Authors at the Water Color: Avoiding Emotions Triggers Emotion
Kino knew who was knocking. The knocking wanted him to get out of bed and open the door. Forcefully, persistently. The person didn’t have the strength to open the door from the outside. The door had to be opened by Kino’s own hand, from the inside. It struck him that this visit was exactly what he’d been hoping for, yet, at the same time, what he’d been fearing above all. The ambiguous ambiguity was precisely this, holding on to an empty space between two extremes. “You were hurt, a little, weren’t you?” his wife had asked. “I’m human, after all. I was hurt,” he’d replied. But that wasn’t true. Half of it, at least, was a lie. I wasn’t hurt enough when I should have been, Kino admitted to himself. When I should have felt real pain, I stifled it. I didn’t want to take it on, so I avoided facing up to it. Which is why my heart is so empty now. The snakes have grabbed that spot and are trying to hide their coldly beating hearts there. “This was a comfortable place not just for me but for anybody,” Kamita had said. Kino finally understood what he meant.
-- Men Without Women: Stories (affiliate link)
He wasn’t sure why, but he felt no anger or bitterness toward his wife, or the colleague she was sleeping with.

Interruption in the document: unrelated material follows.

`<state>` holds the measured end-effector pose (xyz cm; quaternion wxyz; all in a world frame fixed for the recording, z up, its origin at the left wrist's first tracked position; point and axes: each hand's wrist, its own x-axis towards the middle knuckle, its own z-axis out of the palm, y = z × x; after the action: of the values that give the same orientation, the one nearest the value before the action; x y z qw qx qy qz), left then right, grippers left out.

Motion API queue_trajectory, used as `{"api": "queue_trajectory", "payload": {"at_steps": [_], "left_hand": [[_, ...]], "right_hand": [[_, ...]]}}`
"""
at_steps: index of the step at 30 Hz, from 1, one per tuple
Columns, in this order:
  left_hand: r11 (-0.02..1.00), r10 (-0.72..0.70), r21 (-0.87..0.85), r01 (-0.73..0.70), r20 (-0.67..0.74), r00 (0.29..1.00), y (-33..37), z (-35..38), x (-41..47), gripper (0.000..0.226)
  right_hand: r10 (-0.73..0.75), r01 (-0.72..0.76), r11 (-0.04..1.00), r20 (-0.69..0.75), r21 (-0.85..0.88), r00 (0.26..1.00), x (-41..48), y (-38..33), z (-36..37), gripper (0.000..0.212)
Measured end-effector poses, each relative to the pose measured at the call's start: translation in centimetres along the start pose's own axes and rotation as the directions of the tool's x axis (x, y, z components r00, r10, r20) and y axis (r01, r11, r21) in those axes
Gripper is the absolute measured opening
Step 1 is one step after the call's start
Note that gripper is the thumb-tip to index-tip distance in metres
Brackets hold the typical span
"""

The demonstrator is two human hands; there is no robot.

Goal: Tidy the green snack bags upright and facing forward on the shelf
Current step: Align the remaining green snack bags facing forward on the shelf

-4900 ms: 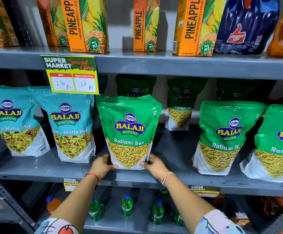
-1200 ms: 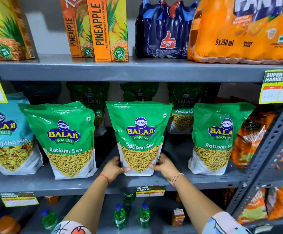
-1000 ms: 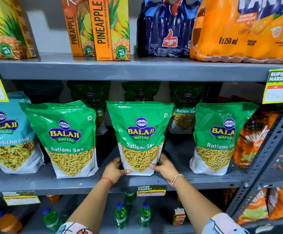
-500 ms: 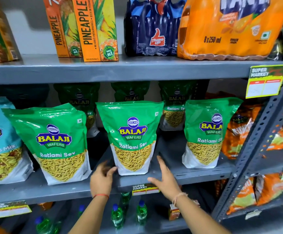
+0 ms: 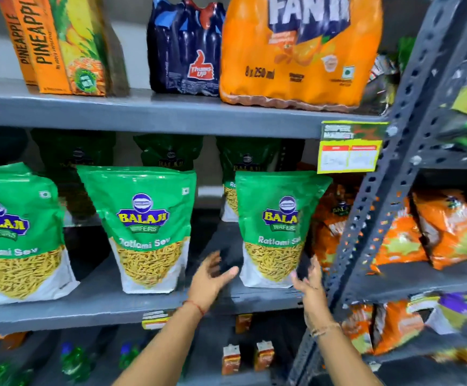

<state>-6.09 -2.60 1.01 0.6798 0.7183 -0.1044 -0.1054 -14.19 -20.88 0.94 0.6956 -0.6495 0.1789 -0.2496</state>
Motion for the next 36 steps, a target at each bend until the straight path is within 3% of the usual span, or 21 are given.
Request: {"api": "queue_trajectory", "payload": {"at_steps": [5, 8, 10, 15, 20, 24, 26, 28, 30, 36], "left_hand": [[0.982, -0.105, 0.178, 0.07, 0.191, 0.976, -0.5, 3.3, 3.1, 0.096], [0.973, -0.171, 0.192, 0.129, 0.223, 0.96, -0.6, 4.3, 3.5, 0.081], [0.969, -0.177, 0.204, 0.137, 0.188, 0.966, -1.0, 4.2, 3.4, 0.084], [0.963, -0.18, 0.224, 0.147, 0.134, 0.974, -1.2, 2.0, 3.4, 0.071], [0.944, -0.169, 0.301, 0.134, 0.094, 0.981, -1.5, -0.7, 3.6, 0.074], [0.936, -0.165, 0.333, 0.111, 0.14, 0.976, -0.7, -1.1, 3.2, 0.067], [0.975, -0.134, 0.192, 0.114, 0.096, 0.986, 0.3, -1.4, 3.2, 0.061], [0.994, -0.11, -0.014, 0.11, -0.021, 0.994, 1.6, -1.8, 3.6, 0.047], [0.992, -0.094, -0.097, 0.083, -0.119, 0.988, 2.3, -2.1, 4.6, 0.036], [0.959, -0.17, -0.251, 0.129, -0.15, 0.974, 2.0, -1.6, 7.2, 0.03]], "right_hand": [[0.209, -0.163, 0.961, 0.2, -0.223, 0.957, 3.9, 0.2, -1.4, 0.086], [0.238, -0.182, 0.953, 0.231, -0.242, 0.943, 5.0, 0.8, -1.5, 0.073], [0.22, -0.16, 0.958, 0.253, -0.239, 0.942, 5.3, 1.5, -1.3, 0.062], [0.204, -0.151, 0.971, 0.311, -0.187, 0.928, 4.7, 1.7, 0.8, 0.063], [0.191, -0.133, 0.971, 0.313, -0.199, 0.93, 3.9, 2.5, 3.7, 0.065], [0.178, -0.108, 0.972, 0.351, -0.209, 0.919, 3.6, 2.1, 3.4, 0.077], [0.127, -0.119, 0.992, 0.283, -0.044, 0.951, 3.8, 0.4, 3.2, 0.08], [0.041, -0.06, 0.978, 0.097, 0.202, 0.994, 4.8, -2.5, 3.6, 0.064], [-0.023, 0.044, 0.94, -0.065, 0.34, 0.998, 6.3, -5.3, 4.4, 0.048], [-0.037, 0.125, 0.893, -0.205, 0.432, 0.978, 8.9, -8.8, 7.0, 0.027]]}}
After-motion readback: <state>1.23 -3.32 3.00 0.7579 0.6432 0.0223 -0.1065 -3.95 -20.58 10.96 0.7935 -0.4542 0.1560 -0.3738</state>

The betrayal had been a shock, for sure, but, as time passed, he began to feel as if it couldn’t have been helped, as if this had been his fate all along. In his life, after all, he had achieved nothing, had been totally unproductive. He couldn’t make anyone else happy, and, of course, couldn’t make himself happy. Happiness? He wasn’t even sure what that meant. He didn’t have a clear sense, either, of emotions like pain or anger, disappointment or resignation, and how they were supposed to feel. The most he could do was create a place where his heart—devoid now of any depth or weight—could be tethered, to keep it from wandering aimlessly. This little bar, Kino, tucked into a backstreet, became that place. And it became, too—not by design, exactly—a strangely comfortable space.
-- Men Without Women: Stories (affiliate link)
If Kino had dealt with his feelings of anger and grief from infidelity off the jump, he would have felt the pain and moved on. Instead, by supressing it, he ended up feeling the pain much further down the road and has lost the time he could've felt similar.
Thorfinn went through something similar in Vinland Saga, after losing the object of his hatred, his purpose for being. But he realized the only way to address this empty feeling was to fill it with something else. With a goal. With care.
Kino was robbed not only happiness, hatred and sadness, but his ability to care.
Usually, such moments are short-lived, as the mind quickly resumes its noise-making activity that we call thinking. Love, joy, and peace cannot flourish until you have freed yourself from mind dominance. But they are not what I would call emotions. They lie beyond the emotions, on a much deeper level. So you need to become fully conscious of your emotions and be able to feel them before you can feel that which lies beyond them. Emotion literally means “disturbance.” The word comes from the Latin emovere, meaning “to disturb.”
-- The Power of Now: A Guide to Spiritual Enlightenment (affiliate link)
At the bottom of the pool, where the surface is disturbed, lie the next step you need to take. Making calm intentional decisions is like waiting until the surface of the water settles before reaching in. If you can't see, you won't be able to hit your target.
“It is emotion that allows you to mark things as good, bad, or indifferent.”
-- Atomic Habits: An Easy & Proven Way to Build Good Habits & Break Bad Ones (affiliate link)
At the same time, waiting and watching emotions to give them time to dispel is not the same as ignoring them, as Kino did. You can actually use the disturbance itself to teach you about the true nature of why you are feeling what you are feeling. Injustice triggers anger, success triggers pride, the unknown triggers fear. These are helpful signals as to what is really going on.